• [ACTION ITEM] Scan the entries below and give the number of lines containing "same", with no accompanying words.

• [Data records]
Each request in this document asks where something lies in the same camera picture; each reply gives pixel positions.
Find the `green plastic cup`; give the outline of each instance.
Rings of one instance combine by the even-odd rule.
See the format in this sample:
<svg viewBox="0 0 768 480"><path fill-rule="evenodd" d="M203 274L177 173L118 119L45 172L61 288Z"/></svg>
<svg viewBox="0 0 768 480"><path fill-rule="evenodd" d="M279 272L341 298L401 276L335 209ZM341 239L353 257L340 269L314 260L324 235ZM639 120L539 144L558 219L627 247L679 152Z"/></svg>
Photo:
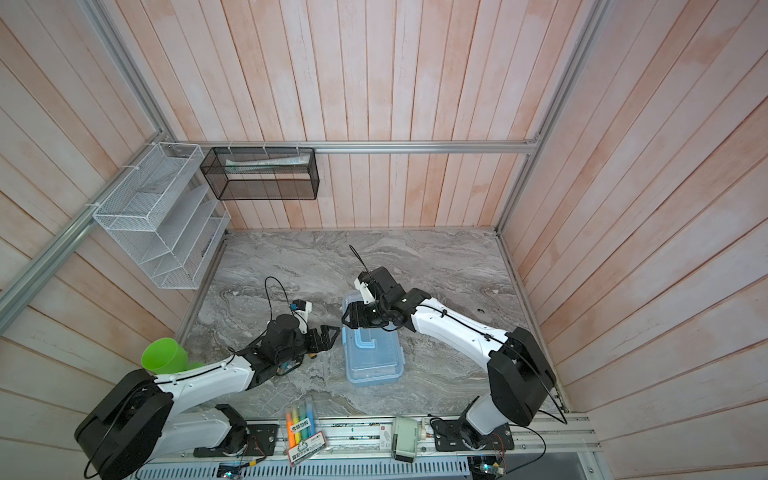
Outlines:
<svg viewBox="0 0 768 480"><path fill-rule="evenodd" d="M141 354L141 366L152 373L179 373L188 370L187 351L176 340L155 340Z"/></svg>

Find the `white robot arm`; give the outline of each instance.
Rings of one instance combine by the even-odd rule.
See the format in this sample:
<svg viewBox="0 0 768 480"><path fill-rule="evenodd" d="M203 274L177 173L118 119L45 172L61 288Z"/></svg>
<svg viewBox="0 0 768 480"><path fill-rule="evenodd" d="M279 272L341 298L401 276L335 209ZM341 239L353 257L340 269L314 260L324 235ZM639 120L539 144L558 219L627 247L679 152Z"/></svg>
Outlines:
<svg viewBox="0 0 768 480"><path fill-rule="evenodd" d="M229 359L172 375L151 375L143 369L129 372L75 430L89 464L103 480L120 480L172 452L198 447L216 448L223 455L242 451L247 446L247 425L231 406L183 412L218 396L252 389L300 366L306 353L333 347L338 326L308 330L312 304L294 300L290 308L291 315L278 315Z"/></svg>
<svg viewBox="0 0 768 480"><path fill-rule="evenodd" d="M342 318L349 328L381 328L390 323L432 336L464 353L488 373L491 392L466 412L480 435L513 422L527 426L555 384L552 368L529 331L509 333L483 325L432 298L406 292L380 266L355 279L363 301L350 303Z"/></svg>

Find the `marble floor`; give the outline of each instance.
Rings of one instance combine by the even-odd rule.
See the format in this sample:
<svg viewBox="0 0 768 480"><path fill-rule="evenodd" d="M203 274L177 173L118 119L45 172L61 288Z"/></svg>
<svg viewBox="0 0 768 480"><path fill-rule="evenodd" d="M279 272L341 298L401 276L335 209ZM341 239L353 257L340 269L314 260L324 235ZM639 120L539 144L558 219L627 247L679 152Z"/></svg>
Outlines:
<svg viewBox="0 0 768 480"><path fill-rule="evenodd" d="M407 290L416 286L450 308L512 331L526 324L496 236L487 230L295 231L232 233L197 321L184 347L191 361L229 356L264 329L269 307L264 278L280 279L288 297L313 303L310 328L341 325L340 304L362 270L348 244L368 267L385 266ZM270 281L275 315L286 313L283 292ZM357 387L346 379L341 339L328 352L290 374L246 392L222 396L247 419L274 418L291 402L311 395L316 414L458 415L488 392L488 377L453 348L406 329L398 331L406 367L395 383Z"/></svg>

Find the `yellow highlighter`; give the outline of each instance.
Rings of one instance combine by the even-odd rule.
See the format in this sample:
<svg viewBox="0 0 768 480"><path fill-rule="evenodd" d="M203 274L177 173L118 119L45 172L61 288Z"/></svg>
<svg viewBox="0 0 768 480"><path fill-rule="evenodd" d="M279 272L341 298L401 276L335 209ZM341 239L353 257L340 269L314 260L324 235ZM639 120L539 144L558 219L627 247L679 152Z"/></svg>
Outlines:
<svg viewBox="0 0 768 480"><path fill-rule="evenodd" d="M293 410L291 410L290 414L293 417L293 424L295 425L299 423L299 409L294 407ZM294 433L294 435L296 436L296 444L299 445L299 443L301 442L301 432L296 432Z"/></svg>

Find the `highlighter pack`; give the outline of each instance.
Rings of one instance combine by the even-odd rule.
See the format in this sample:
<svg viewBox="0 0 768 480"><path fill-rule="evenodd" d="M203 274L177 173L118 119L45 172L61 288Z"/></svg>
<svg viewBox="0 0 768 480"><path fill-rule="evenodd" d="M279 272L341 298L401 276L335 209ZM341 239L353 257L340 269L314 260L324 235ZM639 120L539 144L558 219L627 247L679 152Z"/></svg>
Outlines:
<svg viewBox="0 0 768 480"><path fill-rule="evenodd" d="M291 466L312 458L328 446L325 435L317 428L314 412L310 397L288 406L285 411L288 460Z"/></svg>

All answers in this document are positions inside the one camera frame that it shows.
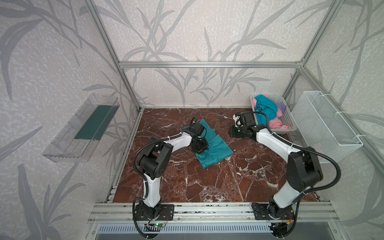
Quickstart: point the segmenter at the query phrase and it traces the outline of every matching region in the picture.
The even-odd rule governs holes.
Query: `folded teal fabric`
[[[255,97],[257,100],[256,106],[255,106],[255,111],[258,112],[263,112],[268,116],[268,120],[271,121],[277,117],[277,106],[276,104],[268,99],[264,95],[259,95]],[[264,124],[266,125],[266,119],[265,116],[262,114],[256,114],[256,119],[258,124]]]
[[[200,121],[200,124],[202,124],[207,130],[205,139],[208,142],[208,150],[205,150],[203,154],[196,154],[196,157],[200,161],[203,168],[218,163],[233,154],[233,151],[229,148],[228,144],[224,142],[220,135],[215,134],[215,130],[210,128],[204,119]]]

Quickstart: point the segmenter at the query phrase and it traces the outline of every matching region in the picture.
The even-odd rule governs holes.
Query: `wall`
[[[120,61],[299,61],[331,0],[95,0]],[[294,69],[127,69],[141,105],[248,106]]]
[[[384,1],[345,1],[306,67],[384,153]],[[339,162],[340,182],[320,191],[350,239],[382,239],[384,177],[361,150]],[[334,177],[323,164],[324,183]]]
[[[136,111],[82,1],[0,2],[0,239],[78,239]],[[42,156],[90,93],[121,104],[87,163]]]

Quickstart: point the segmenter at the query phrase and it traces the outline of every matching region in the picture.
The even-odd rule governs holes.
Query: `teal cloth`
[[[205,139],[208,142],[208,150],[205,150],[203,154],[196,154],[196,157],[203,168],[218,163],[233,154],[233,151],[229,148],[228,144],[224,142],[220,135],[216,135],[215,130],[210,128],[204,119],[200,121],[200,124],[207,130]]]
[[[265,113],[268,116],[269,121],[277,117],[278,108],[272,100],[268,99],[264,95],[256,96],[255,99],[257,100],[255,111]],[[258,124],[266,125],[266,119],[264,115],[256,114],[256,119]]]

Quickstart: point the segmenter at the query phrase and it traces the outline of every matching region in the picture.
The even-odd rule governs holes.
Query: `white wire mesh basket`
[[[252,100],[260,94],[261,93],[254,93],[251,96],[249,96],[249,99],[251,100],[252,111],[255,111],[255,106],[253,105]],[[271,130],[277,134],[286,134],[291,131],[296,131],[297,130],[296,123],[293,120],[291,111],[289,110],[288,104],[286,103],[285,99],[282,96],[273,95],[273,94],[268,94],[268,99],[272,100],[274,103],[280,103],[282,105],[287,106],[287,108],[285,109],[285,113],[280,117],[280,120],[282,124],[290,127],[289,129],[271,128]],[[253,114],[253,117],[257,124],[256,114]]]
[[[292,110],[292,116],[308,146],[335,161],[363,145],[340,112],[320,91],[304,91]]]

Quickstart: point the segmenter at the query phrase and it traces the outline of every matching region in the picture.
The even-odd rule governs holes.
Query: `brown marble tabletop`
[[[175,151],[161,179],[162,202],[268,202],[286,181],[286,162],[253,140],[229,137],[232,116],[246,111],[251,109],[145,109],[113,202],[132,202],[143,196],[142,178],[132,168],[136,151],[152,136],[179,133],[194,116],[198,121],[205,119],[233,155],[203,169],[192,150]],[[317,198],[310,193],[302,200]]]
---
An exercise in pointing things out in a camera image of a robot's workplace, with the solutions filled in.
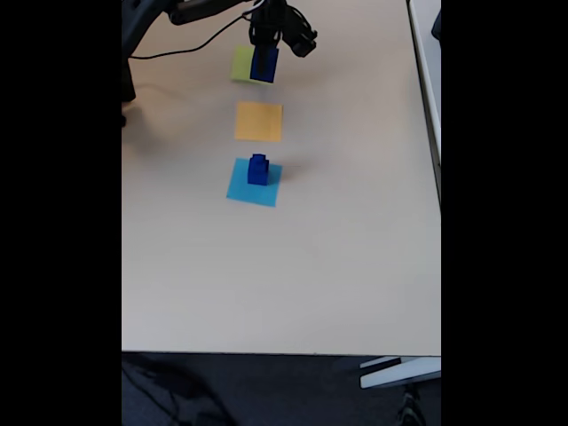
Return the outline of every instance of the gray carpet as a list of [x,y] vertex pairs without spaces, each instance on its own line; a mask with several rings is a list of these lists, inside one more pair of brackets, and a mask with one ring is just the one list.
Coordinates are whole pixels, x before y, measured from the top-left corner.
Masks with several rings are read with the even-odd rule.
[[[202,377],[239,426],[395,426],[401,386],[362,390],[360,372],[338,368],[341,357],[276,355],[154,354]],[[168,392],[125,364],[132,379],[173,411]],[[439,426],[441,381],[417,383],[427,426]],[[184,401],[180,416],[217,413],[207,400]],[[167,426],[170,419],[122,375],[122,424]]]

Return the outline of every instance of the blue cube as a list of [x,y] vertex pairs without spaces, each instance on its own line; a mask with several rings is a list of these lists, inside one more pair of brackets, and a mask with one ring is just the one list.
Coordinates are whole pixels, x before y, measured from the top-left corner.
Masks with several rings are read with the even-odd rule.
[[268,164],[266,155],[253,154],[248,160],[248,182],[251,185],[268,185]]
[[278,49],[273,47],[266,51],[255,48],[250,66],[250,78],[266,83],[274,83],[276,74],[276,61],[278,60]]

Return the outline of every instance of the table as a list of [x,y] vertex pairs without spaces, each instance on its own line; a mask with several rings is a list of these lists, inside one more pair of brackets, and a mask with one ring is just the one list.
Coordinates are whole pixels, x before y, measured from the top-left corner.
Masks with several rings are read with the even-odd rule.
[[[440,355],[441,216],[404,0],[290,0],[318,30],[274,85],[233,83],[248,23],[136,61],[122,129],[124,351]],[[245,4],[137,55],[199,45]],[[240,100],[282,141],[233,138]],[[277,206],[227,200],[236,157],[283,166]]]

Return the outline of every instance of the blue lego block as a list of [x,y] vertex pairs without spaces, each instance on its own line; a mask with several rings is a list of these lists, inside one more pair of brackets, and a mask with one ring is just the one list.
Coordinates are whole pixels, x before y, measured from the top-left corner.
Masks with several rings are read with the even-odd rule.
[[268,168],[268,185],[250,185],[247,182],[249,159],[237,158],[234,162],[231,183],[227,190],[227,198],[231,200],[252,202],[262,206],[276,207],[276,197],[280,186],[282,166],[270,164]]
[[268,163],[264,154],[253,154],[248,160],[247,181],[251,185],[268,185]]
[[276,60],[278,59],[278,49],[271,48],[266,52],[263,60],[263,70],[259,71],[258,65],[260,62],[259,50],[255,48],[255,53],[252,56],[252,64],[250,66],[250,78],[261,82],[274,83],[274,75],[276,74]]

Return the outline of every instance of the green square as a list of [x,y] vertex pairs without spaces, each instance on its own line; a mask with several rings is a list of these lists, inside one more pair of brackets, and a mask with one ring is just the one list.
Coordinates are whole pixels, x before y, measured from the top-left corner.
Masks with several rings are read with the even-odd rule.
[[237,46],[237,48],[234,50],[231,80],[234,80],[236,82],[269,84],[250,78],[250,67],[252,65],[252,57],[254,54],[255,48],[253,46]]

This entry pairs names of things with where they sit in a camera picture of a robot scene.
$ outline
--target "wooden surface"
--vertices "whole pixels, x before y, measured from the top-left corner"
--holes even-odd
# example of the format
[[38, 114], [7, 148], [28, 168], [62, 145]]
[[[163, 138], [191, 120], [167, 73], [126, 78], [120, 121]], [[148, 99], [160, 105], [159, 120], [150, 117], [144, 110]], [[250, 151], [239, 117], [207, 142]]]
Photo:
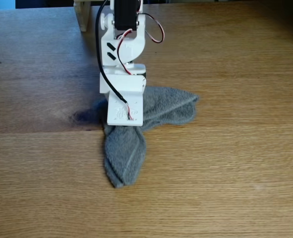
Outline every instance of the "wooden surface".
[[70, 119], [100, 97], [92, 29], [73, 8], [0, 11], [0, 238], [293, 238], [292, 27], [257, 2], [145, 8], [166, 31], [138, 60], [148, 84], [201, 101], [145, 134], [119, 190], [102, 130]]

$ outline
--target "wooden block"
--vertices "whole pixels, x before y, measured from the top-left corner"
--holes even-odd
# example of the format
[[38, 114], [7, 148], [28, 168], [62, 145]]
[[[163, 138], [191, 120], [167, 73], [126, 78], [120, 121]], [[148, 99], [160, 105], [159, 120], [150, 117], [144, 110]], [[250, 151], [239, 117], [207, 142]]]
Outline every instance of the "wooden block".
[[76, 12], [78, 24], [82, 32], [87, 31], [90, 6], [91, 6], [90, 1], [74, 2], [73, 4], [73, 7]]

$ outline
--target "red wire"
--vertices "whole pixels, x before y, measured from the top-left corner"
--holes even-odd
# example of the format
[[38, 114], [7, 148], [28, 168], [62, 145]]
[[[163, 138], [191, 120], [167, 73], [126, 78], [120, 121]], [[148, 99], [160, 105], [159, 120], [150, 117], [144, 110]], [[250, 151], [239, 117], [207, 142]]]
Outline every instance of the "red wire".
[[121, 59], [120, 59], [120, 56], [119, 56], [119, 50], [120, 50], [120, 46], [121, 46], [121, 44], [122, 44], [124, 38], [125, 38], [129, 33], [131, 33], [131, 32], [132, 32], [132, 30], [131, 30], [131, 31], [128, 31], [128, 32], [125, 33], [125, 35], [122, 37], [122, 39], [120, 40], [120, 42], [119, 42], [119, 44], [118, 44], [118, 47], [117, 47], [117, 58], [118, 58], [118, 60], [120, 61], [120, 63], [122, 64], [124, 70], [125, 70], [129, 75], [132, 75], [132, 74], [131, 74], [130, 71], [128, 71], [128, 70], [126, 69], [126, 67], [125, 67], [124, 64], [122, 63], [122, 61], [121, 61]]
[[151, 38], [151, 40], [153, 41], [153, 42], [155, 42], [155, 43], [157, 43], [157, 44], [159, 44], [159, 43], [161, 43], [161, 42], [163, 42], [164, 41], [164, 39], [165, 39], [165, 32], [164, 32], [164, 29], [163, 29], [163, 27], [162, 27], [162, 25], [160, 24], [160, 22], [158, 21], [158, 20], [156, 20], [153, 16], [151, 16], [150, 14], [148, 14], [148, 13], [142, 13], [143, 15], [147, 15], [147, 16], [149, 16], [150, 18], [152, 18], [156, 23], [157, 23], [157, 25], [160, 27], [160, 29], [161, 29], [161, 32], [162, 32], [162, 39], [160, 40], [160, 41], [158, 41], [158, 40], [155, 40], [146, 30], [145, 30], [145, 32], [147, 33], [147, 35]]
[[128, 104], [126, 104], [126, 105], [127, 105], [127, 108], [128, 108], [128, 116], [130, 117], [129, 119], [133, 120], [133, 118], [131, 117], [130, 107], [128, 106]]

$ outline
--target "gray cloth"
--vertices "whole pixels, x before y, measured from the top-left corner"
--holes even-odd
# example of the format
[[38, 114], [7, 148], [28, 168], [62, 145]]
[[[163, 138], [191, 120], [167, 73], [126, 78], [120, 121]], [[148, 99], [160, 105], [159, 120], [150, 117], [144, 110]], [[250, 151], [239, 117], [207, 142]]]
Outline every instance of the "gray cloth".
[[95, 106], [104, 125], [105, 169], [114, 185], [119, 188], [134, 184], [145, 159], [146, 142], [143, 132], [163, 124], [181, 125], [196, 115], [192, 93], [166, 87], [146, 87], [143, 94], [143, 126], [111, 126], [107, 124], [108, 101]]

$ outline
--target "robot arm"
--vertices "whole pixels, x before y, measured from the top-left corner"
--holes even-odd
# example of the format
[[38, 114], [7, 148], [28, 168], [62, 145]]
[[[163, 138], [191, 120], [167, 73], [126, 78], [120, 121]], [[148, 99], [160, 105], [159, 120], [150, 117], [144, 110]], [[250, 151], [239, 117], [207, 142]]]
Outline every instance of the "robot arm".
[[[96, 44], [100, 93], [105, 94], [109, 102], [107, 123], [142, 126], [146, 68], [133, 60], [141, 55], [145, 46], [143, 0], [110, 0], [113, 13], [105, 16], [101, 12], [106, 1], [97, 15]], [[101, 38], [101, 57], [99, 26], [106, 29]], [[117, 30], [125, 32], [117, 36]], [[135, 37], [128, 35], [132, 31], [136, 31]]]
...
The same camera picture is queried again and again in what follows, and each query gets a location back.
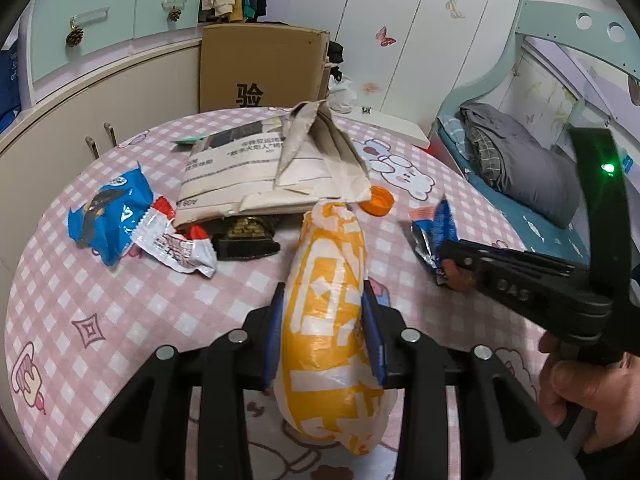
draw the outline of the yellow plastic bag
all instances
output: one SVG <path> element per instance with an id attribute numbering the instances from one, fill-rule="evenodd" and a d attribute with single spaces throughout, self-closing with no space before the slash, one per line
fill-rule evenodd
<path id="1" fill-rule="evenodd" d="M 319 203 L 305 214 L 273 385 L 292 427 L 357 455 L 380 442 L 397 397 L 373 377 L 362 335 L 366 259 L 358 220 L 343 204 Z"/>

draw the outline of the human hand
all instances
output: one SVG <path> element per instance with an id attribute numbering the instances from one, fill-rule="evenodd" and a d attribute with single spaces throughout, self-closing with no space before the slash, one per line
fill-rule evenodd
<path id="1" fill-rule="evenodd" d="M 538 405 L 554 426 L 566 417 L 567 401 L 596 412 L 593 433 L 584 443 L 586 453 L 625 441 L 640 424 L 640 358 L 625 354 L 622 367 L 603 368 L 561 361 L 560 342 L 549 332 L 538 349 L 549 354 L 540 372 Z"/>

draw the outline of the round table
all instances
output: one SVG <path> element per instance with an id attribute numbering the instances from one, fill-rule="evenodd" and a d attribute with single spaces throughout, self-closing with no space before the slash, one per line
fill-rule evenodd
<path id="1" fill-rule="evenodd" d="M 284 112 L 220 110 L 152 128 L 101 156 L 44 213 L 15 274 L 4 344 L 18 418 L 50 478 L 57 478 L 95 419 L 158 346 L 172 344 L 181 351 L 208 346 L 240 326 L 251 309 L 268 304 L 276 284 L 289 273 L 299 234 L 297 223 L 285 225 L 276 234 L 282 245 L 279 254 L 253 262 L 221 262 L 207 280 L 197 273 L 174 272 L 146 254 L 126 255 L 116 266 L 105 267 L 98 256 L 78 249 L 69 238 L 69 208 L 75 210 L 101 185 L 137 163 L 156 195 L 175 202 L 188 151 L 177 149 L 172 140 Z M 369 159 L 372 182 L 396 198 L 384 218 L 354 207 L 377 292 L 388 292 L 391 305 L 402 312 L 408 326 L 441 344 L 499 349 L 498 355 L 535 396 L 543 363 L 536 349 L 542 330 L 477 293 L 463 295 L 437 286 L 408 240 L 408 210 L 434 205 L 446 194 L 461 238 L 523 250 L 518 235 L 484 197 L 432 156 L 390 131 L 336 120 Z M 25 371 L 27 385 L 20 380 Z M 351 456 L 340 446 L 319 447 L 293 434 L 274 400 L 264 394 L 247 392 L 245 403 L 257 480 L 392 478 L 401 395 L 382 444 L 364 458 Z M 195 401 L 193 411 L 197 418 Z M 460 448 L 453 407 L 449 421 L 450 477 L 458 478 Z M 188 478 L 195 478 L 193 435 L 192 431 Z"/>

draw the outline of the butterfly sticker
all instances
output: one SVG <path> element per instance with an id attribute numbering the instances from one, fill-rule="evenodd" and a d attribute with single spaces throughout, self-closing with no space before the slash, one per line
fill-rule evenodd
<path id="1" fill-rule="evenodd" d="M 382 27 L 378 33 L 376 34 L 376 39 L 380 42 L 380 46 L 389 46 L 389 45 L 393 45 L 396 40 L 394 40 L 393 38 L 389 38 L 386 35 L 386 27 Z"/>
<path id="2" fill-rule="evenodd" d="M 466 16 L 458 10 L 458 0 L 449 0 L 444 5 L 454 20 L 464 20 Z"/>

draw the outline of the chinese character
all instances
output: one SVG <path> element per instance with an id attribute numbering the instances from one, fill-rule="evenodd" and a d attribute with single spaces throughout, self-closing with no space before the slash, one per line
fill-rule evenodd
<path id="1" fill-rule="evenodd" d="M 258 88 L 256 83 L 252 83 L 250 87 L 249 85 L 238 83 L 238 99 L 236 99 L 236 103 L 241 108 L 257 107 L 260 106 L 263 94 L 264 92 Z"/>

• [EXPECTED ANSWER] 2